You eat red meat occasionally
Red meat, like other animal foods contains haem iron. This is compared to the iron found in plant foods, which is non-haem iron. Haem iron is more easily absorbed in the body compared to non-haem iron.
In order to get adequate iron, a female who includes red meat in the diet will need to consume it at least three to four times each week to give the body access to this well absorbed iron. In reality what can happen is that red meat may only be included in the diet occasionally, or just once or twice each week, which leaves overall iron intake inadequate. While chicken, fish and eggs do contain haem iron, it is in much smaller quantities than found in red meat. For vegetarians, where non-haem iron is the primary source of iron in the diet, the body is likely to have become used to absorbing this form of iron and as such, as long as plenty of legumes, wholegrains, nuts and seeds are enjoyed on a daily basis, iron deficiency is less likely to be an issue.

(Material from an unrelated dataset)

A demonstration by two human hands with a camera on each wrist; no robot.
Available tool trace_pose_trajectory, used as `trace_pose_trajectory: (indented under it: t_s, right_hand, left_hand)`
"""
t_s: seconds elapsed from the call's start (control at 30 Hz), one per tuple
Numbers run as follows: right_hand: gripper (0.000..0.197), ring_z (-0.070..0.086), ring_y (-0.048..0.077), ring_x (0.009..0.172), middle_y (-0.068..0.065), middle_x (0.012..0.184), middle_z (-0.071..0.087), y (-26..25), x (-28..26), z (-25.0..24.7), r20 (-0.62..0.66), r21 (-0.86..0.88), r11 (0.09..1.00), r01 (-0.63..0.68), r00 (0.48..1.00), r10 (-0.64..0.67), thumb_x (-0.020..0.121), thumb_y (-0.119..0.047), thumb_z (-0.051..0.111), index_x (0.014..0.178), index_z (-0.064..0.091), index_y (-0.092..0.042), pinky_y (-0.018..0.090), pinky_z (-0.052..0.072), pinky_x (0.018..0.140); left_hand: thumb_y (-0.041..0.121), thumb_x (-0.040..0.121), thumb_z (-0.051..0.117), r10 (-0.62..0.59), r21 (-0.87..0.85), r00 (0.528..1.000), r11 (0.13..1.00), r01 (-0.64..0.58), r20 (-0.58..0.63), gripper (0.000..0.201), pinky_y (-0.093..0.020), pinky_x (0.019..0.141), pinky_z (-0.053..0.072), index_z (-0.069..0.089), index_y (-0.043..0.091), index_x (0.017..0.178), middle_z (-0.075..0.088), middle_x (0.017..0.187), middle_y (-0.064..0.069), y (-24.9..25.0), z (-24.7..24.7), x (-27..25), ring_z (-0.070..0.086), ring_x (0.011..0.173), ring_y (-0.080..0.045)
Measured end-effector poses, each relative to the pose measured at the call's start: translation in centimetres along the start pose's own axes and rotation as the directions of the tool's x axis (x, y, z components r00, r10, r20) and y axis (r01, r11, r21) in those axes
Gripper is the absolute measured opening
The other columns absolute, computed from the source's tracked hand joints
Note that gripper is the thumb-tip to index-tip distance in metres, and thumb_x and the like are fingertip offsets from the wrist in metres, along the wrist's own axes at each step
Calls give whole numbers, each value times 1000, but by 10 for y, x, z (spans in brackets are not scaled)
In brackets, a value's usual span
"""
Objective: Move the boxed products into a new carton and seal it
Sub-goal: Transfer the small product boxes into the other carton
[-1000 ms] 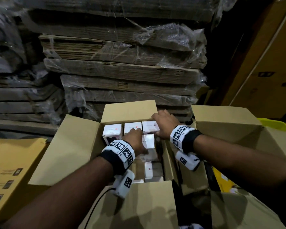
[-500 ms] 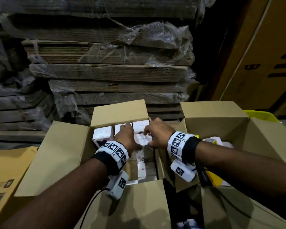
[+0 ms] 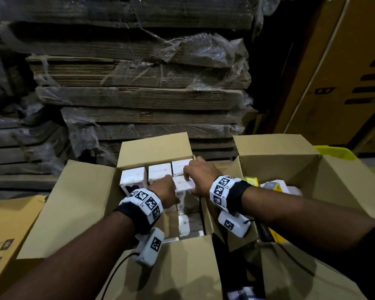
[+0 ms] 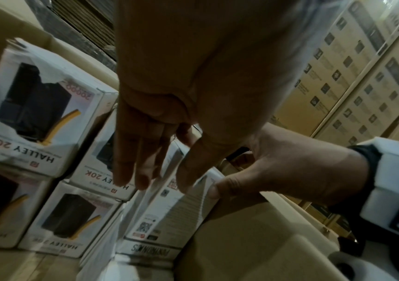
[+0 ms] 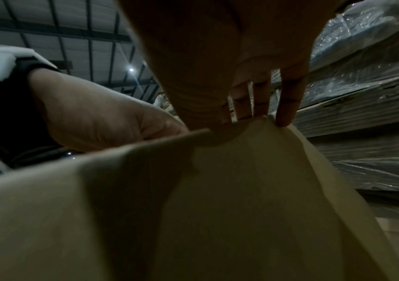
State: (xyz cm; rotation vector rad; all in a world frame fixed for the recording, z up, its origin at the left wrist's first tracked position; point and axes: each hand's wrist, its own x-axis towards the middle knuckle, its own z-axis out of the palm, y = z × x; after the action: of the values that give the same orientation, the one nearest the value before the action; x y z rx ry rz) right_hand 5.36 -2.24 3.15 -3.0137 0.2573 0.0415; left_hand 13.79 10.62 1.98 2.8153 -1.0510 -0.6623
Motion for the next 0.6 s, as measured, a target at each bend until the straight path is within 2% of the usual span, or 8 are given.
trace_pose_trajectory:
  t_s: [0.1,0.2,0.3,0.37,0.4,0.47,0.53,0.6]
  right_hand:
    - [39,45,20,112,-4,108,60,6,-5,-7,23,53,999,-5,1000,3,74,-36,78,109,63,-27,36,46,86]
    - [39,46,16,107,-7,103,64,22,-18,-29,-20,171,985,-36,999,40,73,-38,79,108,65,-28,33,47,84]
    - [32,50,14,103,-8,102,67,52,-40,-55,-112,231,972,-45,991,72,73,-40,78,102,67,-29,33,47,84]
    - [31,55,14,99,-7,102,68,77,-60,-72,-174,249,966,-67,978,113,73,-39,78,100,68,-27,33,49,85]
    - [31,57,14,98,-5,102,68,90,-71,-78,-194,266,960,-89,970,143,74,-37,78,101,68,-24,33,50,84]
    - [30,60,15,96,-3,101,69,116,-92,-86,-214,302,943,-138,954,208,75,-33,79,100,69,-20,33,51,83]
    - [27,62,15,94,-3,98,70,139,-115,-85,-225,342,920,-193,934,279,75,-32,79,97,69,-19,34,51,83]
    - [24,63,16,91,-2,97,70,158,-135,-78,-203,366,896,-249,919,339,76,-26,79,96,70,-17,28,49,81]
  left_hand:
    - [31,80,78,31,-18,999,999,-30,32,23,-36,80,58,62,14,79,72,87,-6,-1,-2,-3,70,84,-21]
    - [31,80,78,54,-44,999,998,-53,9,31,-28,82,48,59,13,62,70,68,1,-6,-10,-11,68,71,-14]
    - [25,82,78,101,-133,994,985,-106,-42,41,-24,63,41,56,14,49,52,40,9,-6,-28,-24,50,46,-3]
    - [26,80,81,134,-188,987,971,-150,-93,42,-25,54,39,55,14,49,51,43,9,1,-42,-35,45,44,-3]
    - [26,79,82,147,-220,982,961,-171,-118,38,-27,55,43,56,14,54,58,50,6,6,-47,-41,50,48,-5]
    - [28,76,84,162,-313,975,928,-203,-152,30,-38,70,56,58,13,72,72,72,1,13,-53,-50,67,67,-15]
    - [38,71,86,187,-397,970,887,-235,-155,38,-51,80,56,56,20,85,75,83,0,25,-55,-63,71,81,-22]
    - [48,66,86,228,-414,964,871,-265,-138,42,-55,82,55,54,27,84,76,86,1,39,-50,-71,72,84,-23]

No amount of sleep is enough
There is a difference between feeling generally tired at the end of the day and feeling so exhausted you can barely concentrate. If you are sleeping a reasonable amount, yet still feel like you could go back to bed for hours, you need to have a nap in the day and are experiencing a general feeling of fogginess, it might be time for an iron check.
Your mood is off
With many of the symptoms of iron deficiency common to those who experience mood disturbance and anxiety — including tiredness, fatigue, trouble sleeping and hair loss — it has been shown that a significant number of Australian women are diagnosed and managed for clinical depression when they are actually suffering from iron deficiency. For this reason, if you are not feeling like yourself, when your mood is usually a lot better, or are feeling unusually stressed or anxious, and are finding it difficult to sleep, make sure you have your iron levels checked at the same time the doctor is investigating your mood.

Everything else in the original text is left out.